Monday, December 17, 2012

RP backs rearmed Japan to counter China


Written by AFP
The Philippine government would support Japan dropping its pacifist constitution to become a fully fledged military force and act as a balance against a rising China, Foreign Affairs Secretary Albert del Rosario yesterday said.
In an interview with the Financial Times, Del Rosario stressed the Philippines would strongly support a rearmed Japan — its World War II foe — as a counterweight to what it sees as Chinese provocation.
“We are looking for balancing factors in the region and Japan could be a significant balancing factor,” he told the paper amid growing tensions over the South China Sea, almost all of which is claimed by China.
Department of Foreign Affairs spokesman Raul Hernandez confirmed the government’s view that Japan should upgrade its military from a self-defense force so that it has more freedom to operate in the region.
“(Del Rosario) said we are in favor of Japan’s gaining strength,” Hernandez told Agence France Presse.

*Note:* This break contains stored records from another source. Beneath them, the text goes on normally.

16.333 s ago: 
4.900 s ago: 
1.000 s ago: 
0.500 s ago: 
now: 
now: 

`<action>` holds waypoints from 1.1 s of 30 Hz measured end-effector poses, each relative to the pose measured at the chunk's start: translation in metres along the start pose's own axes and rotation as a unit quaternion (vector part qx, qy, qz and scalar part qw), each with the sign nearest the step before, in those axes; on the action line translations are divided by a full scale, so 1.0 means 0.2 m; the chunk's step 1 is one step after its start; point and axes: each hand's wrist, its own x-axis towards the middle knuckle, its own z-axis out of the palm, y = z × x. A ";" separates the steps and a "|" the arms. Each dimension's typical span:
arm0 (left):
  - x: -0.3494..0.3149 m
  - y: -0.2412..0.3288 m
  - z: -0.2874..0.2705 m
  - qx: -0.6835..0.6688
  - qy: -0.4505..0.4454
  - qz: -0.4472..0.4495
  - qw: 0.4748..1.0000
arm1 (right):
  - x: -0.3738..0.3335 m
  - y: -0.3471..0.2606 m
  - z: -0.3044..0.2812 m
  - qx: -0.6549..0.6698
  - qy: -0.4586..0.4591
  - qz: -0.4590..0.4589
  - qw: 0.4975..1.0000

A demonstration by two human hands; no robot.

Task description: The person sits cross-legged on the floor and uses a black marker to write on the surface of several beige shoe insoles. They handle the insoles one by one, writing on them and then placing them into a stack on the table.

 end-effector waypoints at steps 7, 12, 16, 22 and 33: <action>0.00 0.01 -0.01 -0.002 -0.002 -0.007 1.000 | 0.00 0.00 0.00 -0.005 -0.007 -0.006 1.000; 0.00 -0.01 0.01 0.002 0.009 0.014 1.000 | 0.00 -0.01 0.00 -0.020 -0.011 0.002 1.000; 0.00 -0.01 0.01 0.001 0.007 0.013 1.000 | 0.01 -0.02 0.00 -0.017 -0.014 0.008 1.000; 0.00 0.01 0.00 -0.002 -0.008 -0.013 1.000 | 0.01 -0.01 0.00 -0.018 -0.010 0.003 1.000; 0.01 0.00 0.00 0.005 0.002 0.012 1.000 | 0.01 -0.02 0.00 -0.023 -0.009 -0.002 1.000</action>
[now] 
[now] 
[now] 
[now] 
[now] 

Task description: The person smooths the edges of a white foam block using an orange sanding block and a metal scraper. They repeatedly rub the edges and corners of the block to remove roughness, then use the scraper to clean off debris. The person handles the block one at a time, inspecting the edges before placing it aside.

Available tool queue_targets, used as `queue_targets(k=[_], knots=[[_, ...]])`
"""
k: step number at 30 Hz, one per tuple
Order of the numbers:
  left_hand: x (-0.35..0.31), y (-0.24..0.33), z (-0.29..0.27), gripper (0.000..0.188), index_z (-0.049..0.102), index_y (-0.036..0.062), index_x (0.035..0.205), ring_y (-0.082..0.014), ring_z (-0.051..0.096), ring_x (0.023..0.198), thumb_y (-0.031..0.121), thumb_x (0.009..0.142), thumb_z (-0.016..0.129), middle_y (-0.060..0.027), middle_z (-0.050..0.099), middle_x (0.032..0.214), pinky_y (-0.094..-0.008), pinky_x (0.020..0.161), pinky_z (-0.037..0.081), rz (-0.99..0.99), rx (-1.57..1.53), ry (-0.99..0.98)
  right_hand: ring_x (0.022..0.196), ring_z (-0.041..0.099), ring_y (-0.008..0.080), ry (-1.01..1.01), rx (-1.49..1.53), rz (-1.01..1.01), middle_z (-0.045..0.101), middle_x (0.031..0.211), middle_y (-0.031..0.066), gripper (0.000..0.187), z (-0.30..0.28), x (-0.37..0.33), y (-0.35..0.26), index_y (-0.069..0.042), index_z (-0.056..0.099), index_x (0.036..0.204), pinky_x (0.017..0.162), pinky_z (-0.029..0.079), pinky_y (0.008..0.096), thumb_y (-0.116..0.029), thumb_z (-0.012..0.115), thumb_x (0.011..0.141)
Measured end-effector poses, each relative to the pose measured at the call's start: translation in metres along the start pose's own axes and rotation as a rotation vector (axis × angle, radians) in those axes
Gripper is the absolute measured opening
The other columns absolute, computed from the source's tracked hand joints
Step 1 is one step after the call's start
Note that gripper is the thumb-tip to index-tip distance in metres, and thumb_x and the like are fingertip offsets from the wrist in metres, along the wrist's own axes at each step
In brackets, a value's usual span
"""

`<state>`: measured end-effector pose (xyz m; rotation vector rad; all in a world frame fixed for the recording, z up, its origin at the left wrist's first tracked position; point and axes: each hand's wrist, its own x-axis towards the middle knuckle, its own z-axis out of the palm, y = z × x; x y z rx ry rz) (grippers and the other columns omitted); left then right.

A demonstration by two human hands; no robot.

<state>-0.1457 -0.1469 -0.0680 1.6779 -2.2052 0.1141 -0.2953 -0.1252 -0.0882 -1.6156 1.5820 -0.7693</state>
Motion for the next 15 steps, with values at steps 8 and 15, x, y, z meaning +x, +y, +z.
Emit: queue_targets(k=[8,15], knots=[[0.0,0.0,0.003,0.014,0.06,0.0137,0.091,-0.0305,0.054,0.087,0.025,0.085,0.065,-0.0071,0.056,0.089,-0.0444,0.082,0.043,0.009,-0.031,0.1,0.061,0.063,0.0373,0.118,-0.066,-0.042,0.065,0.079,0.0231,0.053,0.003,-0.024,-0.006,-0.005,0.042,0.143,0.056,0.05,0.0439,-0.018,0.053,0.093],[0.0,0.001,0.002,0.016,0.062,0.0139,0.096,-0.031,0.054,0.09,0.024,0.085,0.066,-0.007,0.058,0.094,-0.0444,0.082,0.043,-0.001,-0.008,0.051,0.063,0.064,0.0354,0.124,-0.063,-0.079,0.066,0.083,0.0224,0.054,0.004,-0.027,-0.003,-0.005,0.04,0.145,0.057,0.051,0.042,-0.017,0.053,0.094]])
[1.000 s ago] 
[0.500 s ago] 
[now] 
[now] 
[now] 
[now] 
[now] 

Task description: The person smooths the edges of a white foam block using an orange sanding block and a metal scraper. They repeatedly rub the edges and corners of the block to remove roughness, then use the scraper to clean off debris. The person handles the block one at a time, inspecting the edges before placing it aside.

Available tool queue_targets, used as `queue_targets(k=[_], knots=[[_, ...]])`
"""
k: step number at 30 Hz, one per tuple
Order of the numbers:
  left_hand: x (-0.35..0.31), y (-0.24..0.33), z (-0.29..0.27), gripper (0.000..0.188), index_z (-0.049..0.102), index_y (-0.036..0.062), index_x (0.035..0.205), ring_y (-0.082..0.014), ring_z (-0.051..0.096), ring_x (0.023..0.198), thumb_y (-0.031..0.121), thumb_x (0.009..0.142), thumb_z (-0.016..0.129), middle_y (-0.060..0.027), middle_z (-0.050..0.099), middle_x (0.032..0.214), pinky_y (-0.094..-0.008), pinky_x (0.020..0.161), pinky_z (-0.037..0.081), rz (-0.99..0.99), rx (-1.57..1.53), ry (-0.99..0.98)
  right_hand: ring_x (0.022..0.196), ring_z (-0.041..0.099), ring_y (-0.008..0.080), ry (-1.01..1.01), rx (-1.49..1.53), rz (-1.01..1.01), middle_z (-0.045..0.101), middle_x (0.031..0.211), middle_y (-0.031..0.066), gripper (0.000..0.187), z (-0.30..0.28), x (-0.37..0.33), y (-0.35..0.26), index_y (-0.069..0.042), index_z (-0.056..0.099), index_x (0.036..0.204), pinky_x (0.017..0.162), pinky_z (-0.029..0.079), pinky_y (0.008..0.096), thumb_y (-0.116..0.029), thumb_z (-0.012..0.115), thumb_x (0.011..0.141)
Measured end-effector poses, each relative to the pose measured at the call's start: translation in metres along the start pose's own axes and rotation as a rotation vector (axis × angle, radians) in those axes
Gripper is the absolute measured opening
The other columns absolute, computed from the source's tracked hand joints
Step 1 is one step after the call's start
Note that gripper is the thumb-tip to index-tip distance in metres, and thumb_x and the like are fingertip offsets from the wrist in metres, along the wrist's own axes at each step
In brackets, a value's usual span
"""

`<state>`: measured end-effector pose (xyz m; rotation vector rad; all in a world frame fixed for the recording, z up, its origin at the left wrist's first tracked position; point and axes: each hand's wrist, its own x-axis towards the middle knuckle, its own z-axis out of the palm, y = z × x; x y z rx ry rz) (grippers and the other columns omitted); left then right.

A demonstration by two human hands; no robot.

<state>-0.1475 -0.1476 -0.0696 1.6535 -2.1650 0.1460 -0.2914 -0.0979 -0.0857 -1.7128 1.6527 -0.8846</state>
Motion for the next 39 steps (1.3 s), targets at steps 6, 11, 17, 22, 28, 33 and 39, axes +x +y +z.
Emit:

The newspaper interview comes shortly before a general election in Japan where the front-runner, opposition leader Shinzo Abe, has said he wants to revise the country’s pacifist constitution, imposed by the US after the war, and stand up to China over disputed isles in the East China Sea.
China claims most of the South China Sea, including waters close to the shores of its neighbors. These areas include major sea lanes and are believed to hold vast mineral and oil resources.
China’s claim is contested by the Philippines as well as Brunei, Malaysia, Taiwan and Vietnam, which have overlapping claims to some or all of those same areas.
In April, Chinese patrol vessels prevented the Philippine Navy from arresting a group of Chinese fishermen at the Scarborough Shoal, located off Zambales province in Luzon.
Manila says China has continued to station patrol vessels in the area even after the Philippines withdrew its vessels and called for a peaceful resolution to the dispute according to international law.
Earlier this month, the Philippines asked China to clarify press reports Chinese authorities had authorized its forces to interdict ships entering what Beijing considers its territorial waters.
China and Japan are also in dispute over islands in the East China Sea that are controlled by Tokyo.
According to Japanese coast guard, four Chinese government ships sailed into the territorial waters of disputed islands controlled by Tokyo in the East China Sea last Friday.
The maritime surveillance vessels entered the 12-nautical-mile zone around Kubashima, one of the islands in the chain called the Senkakus by Japan and the Diaoyus by China.
Chinese vessels have been spotted in and around the territorial waters almost every day for the last two months.
Beijing earlier has branded a US-Japan security treaty “a product of the Cold War” when Washington lawmakers reiterated their support for Japan by passing amendment to the National Defense Authorization Bill.
The amendment noted that while the United States “takes no position” on the ultimate sovereignty of the territory, it “acknowledges the administration of Japan over the Senkaku Islands.”
The sovereignty of the islands has been a source of friction for decades, but the row erupted earlier this year after the nationalist governor of Tokyo said he wanted to buy them for the city, prompting the Japanese government to nationalize them.